Exercise brief
Return the lines below that contain "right".

Dataset extract
____________
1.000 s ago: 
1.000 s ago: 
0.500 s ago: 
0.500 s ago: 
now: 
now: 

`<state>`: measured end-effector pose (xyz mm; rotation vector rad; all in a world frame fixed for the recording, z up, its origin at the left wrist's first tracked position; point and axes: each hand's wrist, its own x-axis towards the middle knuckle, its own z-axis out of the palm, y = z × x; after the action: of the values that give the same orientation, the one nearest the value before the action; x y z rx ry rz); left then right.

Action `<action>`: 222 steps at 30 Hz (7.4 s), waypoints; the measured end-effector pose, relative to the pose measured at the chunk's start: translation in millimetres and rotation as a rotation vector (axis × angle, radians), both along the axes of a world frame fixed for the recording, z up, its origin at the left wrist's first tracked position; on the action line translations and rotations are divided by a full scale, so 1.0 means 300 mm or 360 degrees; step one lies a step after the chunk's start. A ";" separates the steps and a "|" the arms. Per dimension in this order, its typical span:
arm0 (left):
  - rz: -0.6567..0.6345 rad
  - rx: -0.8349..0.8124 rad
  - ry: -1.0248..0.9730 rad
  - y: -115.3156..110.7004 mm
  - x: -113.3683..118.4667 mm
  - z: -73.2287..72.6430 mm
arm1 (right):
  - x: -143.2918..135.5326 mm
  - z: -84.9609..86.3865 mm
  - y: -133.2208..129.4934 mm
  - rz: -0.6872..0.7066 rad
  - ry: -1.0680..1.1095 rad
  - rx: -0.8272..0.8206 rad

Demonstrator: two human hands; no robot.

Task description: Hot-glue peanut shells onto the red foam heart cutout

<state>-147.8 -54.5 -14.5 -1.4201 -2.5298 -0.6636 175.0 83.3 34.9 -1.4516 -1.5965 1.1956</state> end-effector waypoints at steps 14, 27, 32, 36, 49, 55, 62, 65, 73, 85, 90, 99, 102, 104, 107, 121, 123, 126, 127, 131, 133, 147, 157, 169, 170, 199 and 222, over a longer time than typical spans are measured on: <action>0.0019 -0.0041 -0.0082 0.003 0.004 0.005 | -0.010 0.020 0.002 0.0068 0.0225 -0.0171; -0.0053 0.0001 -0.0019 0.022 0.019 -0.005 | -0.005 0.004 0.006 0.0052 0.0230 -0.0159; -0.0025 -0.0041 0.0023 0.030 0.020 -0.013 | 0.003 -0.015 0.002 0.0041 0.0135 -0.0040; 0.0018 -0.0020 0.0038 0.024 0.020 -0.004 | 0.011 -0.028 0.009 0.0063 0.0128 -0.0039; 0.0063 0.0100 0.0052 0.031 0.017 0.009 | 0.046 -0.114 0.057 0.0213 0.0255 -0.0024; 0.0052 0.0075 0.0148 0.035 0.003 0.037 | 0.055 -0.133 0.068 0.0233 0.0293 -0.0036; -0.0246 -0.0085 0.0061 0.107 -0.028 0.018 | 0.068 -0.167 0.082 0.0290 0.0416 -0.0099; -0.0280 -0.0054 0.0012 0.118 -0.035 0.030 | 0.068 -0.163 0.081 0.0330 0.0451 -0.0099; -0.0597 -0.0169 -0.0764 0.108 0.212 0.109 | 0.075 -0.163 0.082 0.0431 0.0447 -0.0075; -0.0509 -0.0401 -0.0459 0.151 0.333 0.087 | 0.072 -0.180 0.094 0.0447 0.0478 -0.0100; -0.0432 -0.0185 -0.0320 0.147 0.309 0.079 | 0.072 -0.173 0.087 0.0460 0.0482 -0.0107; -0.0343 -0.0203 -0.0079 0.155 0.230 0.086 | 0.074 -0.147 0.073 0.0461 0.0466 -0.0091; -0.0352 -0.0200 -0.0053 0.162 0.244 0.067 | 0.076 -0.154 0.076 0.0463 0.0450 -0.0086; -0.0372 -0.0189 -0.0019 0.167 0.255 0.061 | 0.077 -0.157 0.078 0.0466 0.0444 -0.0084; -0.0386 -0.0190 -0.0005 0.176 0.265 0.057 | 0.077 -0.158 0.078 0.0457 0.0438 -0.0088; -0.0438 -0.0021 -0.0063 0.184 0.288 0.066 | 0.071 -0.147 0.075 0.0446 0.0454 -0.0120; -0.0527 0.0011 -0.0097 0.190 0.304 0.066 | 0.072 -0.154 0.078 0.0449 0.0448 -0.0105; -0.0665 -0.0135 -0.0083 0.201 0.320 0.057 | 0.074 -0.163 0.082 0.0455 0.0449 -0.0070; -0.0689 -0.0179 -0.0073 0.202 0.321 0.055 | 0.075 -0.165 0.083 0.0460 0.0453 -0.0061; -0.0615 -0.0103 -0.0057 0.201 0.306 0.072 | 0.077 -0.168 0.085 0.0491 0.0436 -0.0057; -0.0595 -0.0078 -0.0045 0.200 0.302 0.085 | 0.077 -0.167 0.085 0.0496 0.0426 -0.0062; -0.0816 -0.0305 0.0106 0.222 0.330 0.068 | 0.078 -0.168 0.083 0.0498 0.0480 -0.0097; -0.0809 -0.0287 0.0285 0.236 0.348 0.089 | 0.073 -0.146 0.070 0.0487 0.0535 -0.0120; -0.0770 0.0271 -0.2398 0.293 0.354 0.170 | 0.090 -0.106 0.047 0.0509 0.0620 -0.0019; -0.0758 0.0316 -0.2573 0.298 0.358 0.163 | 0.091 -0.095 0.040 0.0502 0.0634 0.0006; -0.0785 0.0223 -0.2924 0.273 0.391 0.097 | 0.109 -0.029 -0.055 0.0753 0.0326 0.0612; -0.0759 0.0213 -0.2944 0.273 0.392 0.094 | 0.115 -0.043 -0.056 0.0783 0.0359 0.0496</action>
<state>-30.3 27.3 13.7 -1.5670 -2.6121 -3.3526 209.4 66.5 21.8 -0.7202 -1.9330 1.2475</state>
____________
The completed task
`<state>`: measured end-effector pose (xyz mm; rotation vector rad; all in a world frame fixed for the recording, z up, its origin at the left wrist's first tracked position; point and axes: each hand's wrist, its own x-axis towards the middle knuckle, its own z-axis out of the palm, y = z × x; after the action: of the values that give the same orientation, the one nearest the value before the action; x y z rx ry rz); left then right.
arm1 (right):

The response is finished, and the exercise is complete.